14. Begrippen en definities
Alarminstallatie
Gebruikelijke aanduiding voor een inbraakalarmsysteem dan wel een gevarenmeldinstallatie.
Alarmsoort
De volgende alarmsoorten zijn mogelijk bij een alarminstallatie: intern alarm, lokaal alarm, extern alarm,
stil alarm.
Alarmmelder
Apparaat dat bij een bepaalde gebeurtenis (bijvoorbeeld beweging, glasbreuk, trillingen) een bericht naar
de alarmcentrale stuurt.
Alarmgever
Apparaat dat een alarmmelding akoestisch (sirene) of visueel (flitslicht) overbrengt – ook kiezers zijn
alarmgevers.
Alarmzone
In elke zone wordt een melder (draadloos) resp. een groep melders (draadgebonden) bewaakt en kan
afzonderlijk geprogrammeerd worden.
Alarmcentrale, centrale
De schakelinstantie van de totale alarminstallatie, die alle informatie verwerkt, doorstuurt en erop reageert.
Inschakelen, uitschakelen
Alarmcentrale inschakelen – de centrale slaat alarm bij het activeren van de inbraakmelder (bijvoorbeeld
deur openen).
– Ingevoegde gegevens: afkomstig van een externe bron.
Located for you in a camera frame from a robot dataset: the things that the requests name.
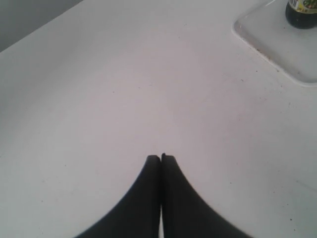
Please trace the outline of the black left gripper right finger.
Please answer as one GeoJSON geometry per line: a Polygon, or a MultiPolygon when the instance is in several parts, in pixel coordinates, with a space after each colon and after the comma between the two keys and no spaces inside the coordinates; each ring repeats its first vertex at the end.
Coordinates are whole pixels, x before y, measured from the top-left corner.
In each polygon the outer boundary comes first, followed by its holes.
{"type": "Polygon", "coordinates": [[[175,157],[162,154],[162,221],[165,238],[246,238],[197,194],[175,157]]]}

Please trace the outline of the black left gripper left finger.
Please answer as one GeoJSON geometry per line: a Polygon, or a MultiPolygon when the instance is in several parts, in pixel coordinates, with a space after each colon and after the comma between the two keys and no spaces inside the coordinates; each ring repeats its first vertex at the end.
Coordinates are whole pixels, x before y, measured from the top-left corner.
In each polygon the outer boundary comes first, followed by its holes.
{"type": "Polygon", "coordinates": [[[157,238],[160,225],[161,161],[146,158],[137,179],[123,198],[80,238],[157,238]]]}

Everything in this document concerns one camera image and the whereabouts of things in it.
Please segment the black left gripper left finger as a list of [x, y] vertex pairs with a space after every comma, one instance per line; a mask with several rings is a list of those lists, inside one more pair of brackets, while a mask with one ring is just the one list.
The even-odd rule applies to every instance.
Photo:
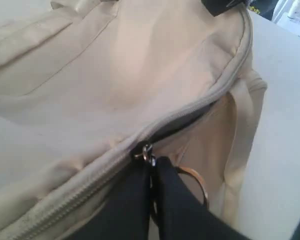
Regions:
[[146, 240], [149, 231], [150, 176], [134, 163], [99, 214], [82, 230], [83, 240]]

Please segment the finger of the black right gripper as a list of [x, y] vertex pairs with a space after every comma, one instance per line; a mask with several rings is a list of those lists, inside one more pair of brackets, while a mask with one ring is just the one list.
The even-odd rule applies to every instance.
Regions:
[[247, 0], [201, 0], [201, 3], [214, 17], [227, 12], [228, 10], [234, 8], [237, 5], [248, 5]]

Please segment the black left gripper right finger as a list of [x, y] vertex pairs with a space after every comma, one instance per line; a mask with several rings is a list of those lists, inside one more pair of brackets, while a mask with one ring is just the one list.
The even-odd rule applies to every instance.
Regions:
[[191, 193], [166, 156], [156, 161], [157, 214], [161, 240], [241, 240]]
Alarmcentrale uitschakelen – de centrale slaat geen alarm bij activering van de inbraakmelder
geen alarm.
Actieve inbraakbeveiliging
Reeds een poging om in te breken wordt gemeld. Dit is mogelijk door alarmcomponenten, die niet alleen
draadloze technologie met effectieve mechanische inbraakbeveiliging combineren (mechatronische melders),
maar gelijktijdig ook het openbreken van een deur of een venster met innovatieve magneetveldsensoren
bewaken.
Buitensirene
Signaalgever voor buitenshuis, in de regel als gecombineerde signaalgever (sirene en flitslicht) uitgevoerd.